[[ Stored data open ]]

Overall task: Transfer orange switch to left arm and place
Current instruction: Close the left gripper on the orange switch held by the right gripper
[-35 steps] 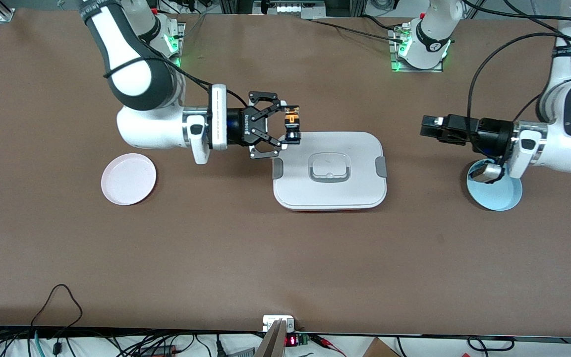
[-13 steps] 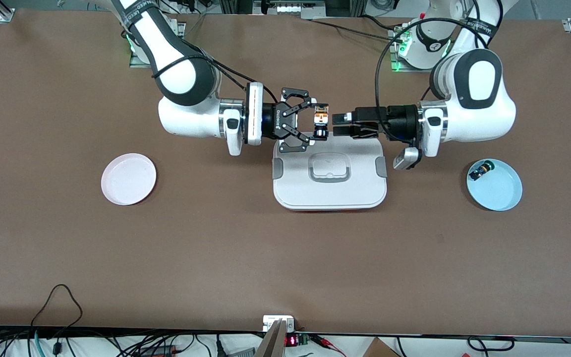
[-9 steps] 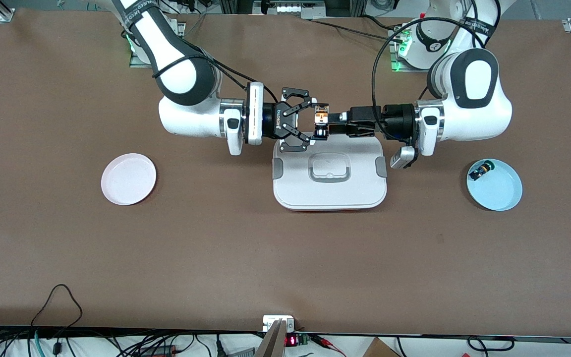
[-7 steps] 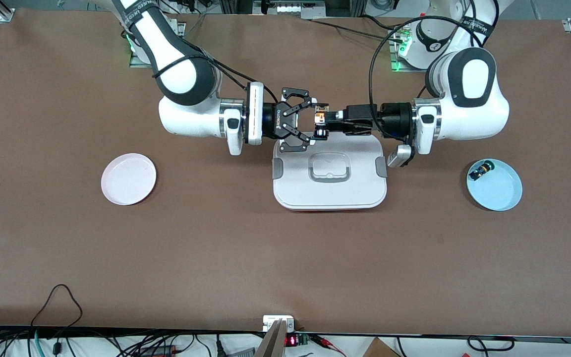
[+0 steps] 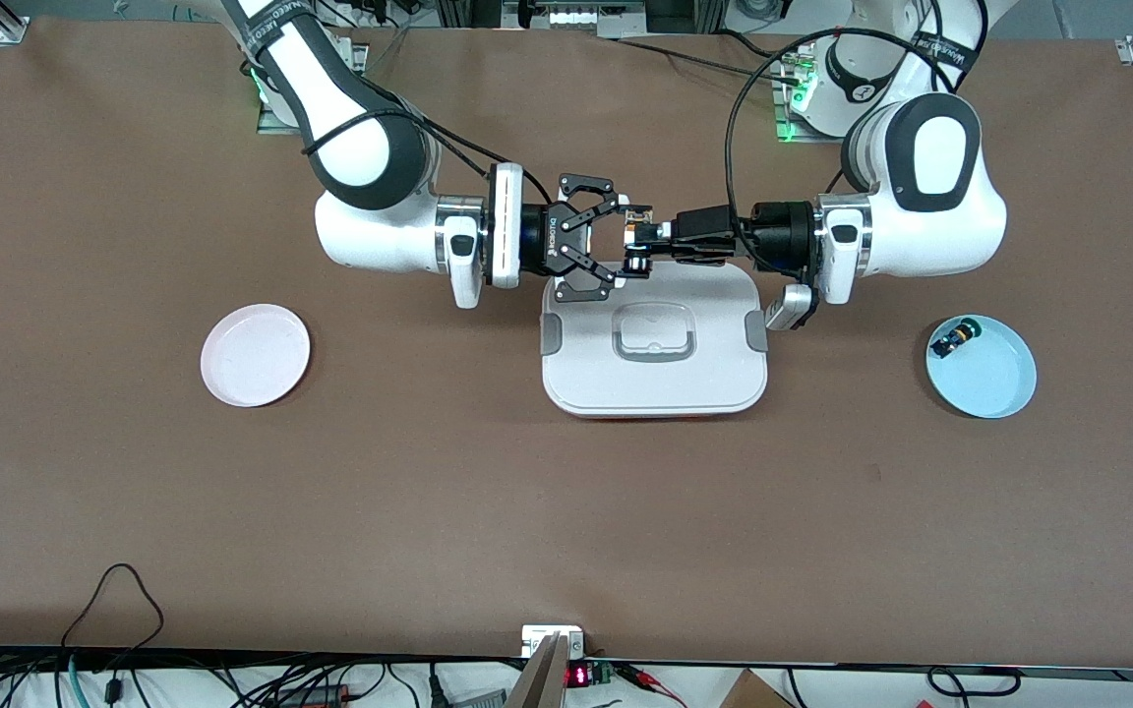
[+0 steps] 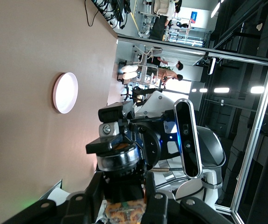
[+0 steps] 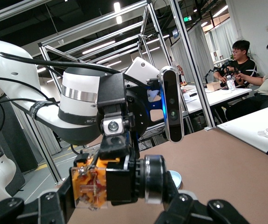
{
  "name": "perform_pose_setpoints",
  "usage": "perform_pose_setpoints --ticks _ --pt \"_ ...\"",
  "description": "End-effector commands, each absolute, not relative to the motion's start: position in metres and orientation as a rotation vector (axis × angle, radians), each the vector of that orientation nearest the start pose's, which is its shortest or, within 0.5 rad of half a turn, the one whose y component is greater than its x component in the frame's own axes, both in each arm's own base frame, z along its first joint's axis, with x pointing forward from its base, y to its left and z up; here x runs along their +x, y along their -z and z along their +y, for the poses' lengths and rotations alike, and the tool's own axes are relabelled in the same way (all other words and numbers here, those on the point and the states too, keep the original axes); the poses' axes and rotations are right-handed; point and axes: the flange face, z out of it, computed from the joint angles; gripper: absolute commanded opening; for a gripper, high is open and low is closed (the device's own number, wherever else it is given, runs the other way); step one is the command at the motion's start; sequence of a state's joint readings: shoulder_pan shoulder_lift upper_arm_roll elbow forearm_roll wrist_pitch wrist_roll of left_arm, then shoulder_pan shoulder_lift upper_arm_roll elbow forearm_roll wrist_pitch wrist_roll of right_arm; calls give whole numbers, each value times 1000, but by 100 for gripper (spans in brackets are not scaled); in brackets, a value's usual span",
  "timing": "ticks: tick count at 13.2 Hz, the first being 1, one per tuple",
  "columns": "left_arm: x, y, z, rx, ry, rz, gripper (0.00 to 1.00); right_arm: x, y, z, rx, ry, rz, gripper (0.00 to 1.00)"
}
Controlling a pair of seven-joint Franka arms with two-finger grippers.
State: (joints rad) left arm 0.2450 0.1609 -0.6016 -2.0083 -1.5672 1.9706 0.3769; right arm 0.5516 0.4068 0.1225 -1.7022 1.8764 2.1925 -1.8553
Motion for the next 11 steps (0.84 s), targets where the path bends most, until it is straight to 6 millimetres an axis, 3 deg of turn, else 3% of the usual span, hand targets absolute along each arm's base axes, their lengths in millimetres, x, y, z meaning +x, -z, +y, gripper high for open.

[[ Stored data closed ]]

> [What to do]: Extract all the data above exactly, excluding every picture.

> [Task output]:
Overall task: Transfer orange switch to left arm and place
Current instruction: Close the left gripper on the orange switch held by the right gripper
[-35 steps] 
[-13 steps] 
[-9 steps] 
[-7 steps] 
[+0 steps] 
[+0 steps] 
[+0 steps] 
{
  "name": "perform_pose_setpoints",
  "usage": "perform_pose_setpoints --ticks _ --pt \"_ ...\"",
  "description": "End-effector commands, each absolute, not relative to the motion's start: position in metres and orientation as a rotation vector (axis × angle, radians), each the vector of that orientation nearest the start pose's, which is its shortest or, within 0.5 rad of half a turn, the one whose y component is greater than its x component in the frame's own axes, both in each arm's own base frame, z along its first joint's axis, with x pointing forward from its base, y to its left and z up; here x runs along their +x, y along their -z and z along their +y, for the poses' lengths and rotations alike, and the tool's own axes are relabelled in the same way (all other words and numbers here, those on the point and the states too, keep the original axes); the poses' axes and rotations are right-handed; point and axes: the flange face, z out of it, computed from the joint angles; gripper: absolute commanded opening; for a gripper, high is open and low is closed (the device's own number, wherever else it is given, runs the other way); step one is the command at the motion's start; sequence of a state's joint readings: shoulder_pan shoulder_lift upper_arm_roll elbow forearm_roll wrist_pitch wrist_roll of left_arm, then shoulder_pan shoulder_lift upper_arm_roll elbow forearm_roll wrist_pitch wrist_roll of right_arm; calls give whole numbers, each value times 1000, but by 100 for gripper (spans in brackets are not scaled); in brackets, a value's usual span",
  "timing": "ticks: tick count at 13.2 Hz, the first being 1, one per tuple",
  "columns": "left_arm: x, y, z, rx, ry, rz, gripper (0.00 to 1.00); right_arm: x, y, z, rx, ry, rz, gripper (0.00 to 1.00)"
}
Controlling a pair of seven-joint Franka arms with two-finger grippers.
State: (joints rad) left arm 0.2450 0.1609 -0.6016 -2.0083 -1.5672 1.9706 0.3769; right arm 0.5516 0.4068 0.1225 -1.7022 1.8764 2.1925 -1.8553
Motion for the next 11 steps (0.84 s), targets where the path bends most, until it is straight to 6 millimetres an axis, 3 deg of turn, else 3% of the usual span, hand targets absolute along each arm's base axes, their lengths in millimetres, x, y, z meaning +x, -z, +y, gripper high for open.

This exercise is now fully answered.